Output only the lines below that start at the line containing "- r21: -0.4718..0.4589" and end at the line containing "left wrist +", with both ends kept.

-- Stored records --
+-------+

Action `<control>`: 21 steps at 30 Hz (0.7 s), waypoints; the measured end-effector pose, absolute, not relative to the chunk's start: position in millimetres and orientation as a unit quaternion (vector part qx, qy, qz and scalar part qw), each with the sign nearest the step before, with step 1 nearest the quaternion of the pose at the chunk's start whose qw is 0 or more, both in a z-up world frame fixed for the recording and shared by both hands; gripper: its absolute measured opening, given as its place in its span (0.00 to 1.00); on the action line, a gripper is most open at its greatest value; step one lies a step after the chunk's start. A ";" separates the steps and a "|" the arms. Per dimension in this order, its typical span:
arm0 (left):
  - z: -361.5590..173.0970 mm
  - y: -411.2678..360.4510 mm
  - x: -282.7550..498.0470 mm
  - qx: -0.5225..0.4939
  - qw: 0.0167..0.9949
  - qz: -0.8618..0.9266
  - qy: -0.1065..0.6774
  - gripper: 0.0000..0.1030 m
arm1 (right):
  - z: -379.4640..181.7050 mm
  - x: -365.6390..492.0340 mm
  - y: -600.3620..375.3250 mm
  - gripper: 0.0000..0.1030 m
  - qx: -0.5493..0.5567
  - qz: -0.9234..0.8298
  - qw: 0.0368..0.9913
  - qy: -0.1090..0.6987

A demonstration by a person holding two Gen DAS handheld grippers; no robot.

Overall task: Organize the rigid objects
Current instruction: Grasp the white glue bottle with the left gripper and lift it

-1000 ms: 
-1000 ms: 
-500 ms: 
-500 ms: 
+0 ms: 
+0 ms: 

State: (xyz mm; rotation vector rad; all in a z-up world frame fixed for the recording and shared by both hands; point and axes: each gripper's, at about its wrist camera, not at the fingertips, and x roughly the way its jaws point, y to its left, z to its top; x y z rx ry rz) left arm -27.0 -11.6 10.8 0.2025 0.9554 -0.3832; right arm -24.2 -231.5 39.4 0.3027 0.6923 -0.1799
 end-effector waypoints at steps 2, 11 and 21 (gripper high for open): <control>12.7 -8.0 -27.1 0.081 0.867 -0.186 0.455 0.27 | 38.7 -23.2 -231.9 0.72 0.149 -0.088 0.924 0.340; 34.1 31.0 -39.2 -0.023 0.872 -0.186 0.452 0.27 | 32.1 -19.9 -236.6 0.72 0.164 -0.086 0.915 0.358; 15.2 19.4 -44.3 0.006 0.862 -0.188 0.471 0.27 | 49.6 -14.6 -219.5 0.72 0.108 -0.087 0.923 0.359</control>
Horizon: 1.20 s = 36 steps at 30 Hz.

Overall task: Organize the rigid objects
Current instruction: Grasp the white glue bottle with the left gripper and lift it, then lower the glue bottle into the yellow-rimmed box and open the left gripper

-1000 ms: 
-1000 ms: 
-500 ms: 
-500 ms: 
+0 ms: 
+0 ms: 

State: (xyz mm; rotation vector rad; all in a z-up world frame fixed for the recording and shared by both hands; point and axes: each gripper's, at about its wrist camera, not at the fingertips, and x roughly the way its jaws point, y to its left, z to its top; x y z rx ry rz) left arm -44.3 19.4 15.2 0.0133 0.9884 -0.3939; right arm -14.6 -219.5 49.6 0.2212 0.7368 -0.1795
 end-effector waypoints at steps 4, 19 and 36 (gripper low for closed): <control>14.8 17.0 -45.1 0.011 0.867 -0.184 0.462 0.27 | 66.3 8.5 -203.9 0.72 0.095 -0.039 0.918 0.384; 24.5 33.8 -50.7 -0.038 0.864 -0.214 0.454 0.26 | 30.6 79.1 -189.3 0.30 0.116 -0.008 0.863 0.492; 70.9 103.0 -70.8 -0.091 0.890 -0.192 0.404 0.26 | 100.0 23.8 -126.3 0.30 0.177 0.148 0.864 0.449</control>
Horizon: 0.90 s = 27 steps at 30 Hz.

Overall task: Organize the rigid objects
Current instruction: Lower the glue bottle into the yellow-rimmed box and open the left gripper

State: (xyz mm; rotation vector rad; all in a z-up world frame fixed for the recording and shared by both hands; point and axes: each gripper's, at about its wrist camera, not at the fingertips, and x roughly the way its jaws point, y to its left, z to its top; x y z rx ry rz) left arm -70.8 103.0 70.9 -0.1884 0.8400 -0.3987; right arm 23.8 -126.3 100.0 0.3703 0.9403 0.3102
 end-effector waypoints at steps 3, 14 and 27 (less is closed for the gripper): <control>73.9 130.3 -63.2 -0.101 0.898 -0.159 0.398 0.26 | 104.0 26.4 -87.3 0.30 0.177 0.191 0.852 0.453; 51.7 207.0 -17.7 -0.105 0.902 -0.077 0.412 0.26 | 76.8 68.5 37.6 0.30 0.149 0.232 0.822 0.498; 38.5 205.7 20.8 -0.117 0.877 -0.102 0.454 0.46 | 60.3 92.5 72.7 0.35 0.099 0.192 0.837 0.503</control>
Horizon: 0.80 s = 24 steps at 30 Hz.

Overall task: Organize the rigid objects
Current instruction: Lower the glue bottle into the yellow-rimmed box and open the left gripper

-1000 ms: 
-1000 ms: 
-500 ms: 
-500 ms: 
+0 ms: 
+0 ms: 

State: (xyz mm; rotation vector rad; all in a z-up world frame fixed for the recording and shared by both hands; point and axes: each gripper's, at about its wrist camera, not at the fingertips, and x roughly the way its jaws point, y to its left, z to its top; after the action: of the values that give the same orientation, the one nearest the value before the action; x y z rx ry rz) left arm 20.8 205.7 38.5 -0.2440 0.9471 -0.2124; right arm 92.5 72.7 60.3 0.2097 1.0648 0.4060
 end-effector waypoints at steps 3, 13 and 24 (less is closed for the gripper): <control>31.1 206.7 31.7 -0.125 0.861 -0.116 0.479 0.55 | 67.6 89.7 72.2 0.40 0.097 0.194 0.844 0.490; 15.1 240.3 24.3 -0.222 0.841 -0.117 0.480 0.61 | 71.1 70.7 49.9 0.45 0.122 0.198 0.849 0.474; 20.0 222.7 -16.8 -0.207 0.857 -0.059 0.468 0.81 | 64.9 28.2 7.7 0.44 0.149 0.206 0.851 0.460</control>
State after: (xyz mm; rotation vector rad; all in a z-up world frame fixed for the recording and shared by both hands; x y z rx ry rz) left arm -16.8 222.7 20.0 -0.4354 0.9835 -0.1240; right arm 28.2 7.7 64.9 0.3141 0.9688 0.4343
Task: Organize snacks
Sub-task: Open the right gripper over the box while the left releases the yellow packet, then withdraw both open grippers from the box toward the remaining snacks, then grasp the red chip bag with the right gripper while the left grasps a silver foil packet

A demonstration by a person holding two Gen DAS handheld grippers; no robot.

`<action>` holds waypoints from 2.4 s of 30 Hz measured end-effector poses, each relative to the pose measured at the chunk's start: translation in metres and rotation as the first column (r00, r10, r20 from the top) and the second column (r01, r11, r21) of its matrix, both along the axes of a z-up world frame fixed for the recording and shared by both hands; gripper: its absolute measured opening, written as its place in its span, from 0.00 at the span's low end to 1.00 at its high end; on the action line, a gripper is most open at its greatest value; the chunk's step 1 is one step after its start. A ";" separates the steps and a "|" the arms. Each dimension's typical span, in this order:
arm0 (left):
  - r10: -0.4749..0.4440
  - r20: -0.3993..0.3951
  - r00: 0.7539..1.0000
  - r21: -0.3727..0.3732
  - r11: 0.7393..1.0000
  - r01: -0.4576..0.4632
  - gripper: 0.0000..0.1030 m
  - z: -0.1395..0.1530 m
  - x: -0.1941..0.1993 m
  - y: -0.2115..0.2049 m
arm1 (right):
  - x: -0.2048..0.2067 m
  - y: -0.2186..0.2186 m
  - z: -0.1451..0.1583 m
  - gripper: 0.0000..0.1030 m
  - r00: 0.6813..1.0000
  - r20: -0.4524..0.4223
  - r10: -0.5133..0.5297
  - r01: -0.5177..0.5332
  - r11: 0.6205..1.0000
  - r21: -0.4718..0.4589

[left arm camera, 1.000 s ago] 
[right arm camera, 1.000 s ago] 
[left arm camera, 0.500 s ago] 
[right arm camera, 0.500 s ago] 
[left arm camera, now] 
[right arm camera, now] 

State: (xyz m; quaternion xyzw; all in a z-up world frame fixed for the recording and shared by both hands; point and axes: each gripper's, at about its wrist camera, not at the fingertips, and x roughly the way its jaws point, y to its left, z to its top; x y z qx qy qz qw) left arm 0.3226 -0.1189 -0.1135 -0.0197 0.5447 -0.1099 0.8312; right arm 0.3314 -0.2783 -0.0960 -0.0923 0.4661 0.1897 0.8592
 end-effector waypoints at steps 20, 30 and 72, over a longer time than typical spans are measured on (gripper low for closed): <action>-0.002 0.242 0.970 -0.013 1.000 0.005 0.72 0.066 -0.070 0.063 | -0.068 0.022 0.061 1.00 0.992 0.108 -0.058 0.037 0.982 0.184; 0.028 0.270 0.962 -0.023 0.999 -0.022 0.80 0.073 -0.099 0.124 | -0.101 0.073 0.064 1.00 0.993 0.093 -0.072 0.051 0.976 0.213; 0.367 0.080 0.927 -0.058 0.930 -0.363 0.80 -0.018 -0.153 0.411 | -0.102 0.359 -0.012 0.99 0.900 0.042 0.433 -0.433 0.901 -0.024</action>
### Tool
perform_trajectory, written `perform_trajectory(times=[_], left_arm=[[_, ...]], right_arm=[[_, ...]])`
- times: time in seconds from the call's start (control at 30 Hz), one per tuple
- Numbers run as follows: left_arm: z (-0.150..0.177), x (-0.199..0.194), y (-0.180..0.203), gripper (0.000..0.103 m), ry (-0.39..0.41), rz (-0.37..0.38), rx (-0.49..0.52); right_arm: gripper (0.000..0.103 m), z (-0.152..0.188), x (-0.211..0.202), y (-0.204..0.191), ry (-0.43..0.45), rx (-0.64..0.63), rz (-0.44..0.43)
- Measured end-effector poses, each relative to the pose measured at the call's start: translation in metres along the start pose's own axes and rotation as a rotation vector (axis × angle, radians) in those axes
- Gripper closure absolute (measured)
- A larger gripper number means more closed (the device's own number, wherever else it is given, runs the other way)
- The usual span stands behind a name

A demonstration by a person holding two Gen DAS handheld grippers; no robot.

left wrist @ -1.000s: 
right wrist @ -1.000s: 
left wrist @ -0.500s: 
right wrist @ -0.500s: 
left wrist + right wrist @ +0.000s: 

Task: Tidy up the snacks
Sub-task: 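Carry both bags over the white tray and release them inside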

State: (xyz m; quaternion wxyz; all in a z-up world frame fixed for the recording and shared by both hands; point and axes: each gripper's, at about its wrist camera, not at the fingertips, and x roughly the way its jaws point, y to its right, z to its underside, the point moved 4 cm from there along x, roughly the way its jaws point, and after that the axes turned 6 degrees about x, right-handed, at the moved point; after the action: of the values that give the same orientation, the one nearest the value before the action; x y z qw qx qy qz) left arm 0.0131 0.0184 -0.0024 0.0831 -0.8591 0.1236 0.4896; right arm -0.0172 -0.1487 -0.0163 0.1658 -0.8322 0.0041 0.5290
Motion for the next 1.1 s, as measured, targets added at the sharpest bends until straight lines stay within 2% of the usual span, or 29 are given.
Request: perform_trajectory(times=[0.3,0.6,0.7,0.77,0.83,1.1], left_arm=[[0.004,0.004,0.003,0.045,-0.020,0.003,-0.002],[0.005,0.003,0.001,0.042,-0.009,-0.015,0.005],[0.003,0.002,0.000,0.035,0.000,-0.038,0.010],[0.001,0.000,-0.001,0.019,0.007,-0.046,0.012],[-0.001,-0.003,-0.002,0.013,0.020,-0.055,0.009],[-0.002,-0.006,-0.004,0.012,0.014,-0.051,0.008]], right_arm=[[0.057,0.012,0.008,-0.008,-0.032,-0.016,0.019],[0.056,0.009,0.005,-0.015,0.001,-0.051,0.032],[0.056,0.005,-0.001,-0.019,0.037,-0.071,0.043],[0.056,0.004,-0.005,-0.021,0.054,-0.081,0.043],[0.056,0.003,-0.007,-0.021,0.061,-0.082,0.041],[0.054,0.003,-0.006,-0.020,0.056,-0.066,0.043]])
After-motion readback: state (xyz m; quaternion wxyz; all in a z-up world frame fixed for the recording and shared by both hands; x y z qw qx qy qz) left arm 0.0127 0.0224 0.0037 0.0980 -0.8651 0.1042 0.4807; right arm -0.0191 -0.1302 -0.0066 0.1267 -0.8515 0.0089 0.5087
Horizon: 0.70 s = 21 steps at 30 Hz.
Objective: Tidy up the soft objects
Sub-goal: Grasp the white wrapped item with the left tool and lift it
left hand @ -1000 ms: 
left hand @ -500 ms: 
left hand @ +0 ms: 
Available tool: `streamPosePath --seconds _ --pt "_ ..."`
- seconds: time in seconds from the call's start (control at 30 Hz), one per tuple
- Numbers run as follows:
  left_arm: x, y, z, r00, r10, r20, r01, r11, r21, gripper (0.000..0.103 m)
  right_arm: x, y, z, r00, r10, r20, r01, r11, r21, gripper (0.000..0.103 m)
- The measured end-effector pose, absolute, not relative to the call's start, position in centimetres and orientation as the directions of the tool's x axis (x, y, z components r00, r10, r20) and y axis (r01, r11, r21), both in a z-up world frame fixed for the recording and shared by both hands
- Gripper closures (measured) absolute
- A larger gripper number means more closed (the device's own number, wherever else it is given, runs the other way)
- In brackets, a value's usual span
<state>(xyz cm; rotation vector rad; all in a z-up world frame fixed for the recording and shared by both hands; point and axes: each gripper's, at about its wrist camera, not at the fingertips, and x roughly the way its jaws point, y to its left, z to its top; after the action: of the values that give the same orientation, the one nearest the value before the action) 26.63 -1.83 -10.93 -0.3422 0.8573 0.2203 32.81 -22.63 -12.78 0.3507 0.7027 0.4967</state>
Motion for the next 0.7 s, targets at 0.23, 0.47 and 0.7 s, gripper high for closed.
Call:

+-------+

-- Answer box --
  - r21: -0.4718..0.4589

[left arm camera, 1.000 s ago] 
[right arm camera, 1.000 s ago] 
[left arm camera, 0.500 s ago] 
[right arm camera, 0.500 s ago] 
[left arm camera, now] 
[right arm camera, now] 

State: (xyz m; quaternion xyzw; all in a z-up world frame fixed for the recording and shared by both hands; point and axes: each gripper's, at about its wrist camera, not at the fingertips, and x roughly the way its jaws point, y to its left, z to its top; x y z qx qy qz qw) left arm 0.3226 -0.1189 -0.1135 -0.0197 0.5447 -0.1099 0.8312; right arm 0.3314 -0.2783 -0.0960 -0.0923 0.4661 0.1897 0.8592
 end-effector waypoints at steps 20, 30 and 72, over a longer time than typical spans are measured on (gripper low for closed): <action>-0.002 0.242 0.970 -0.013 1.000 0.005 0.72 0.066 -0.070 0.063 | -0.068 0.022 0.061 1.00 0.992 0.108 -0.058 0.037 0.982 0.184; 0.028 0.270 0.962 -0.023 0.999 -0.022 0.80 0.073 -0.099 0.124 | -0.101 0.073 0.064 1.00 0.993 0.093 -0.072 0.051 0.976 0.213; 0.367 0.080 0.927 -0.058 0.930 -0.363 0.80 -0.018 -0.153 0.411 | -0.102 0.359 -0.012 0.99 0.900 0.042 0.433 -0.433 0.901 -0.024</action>
### Tool
perform_trajectory, written `perform_trajectory(times=[_], left_arm=[[_, ...]], right_arm=[[_, ...]])`
- times: time in seconds from the call's start (control at 30 Hz), one per tuple
- Numbers run as follows: left_arm: z (-0.150..0.177), x (-0.199..0.194), y (-0.180..0.203), gripper (0.000..0.103 m), ry (-0.39..0.41), rz (-0.37..0.38), rx (-0.49..0.52); right_arm: gripper (0.000..0.103 m), z (-0.152..0.188), x (-0.211..0.202), y (-0.204..0.191), ry (-0.43..0.45), rx (-0.64..0.63), rz (-0.44..0.43)
- Measured end-effector poses, each relative to the pose measured at the call's start: translation in metres along the start pose's own axes and rotation as a rotation vector (axis × angle, radians) in those axes
- Gripper closure absolute (measured)
- A larger gripper number means more closed (the device's own number, wherever else it is given, runs the other way)
- The usual span stands behind a name

A demonstration by a person holding two Gen DAS handheld grippers; no robot.

left wrist @ -1.000s: 
right wrist @ -1.000s: 
left wrist @ -0.500s: 
right wrist @ -0.500s: 
left wrist + right wrist @ +0.000s: 

The output is complete as it stands.